**Collected data:**
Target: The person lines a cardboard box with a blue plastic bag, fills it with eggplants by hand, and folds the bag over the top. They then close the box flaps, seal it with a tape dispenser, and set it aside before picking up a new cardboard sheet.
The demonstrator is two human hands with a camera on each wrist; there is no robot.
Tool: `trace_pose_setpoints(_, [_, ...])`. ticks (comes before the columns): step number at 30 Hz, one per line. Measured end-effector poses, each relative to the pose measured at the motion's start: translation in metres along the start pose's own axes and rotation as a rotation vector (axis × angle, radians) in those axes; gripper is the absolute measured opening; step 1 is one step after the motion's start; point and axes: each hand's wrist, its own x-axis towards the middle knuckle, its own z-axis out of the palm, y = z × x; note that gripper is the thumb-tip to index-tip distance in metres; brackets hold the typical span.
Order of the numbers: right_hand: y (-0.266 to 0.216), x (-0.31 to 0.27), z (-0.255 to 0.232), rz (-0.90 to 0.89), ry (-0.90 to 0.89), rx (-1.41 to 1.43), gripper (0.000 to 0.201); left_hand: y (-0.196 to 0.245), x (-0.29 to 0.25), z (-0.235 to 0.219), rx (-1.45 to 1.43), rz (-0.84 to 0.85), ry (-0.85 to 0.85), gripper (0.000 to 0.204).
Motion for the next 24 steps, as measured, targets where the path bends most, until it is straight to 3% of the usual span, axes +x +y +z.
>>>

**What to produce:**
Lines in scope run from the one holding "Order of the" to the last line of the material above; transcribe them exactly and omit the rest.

**Solution for this task:**
Order of the numbers: right_hand: y (-0.266 to 0.216), x (-0.31 to 0.27), z (-0.255 to 0.232), rz (-0.90 to 0.89), ry (-0.90 to 0.89), rx (-1.41 to 1.43), gripper (0.000 to 0.201); left_hand: y (-0.196 to 0.245), x (-0.29 to 0.25), z (-0.235 to 0.219), rx (-1.45 to 1.43), rz (-0.84 to 0.85), ry (-0.85 to 0.85), gripper (0.000 to 0.204).
Motion for the next 24 steps, as measured, targets where the path bends most, until it is straight to 3% of the usual span, axes +x +y +z.
>>>

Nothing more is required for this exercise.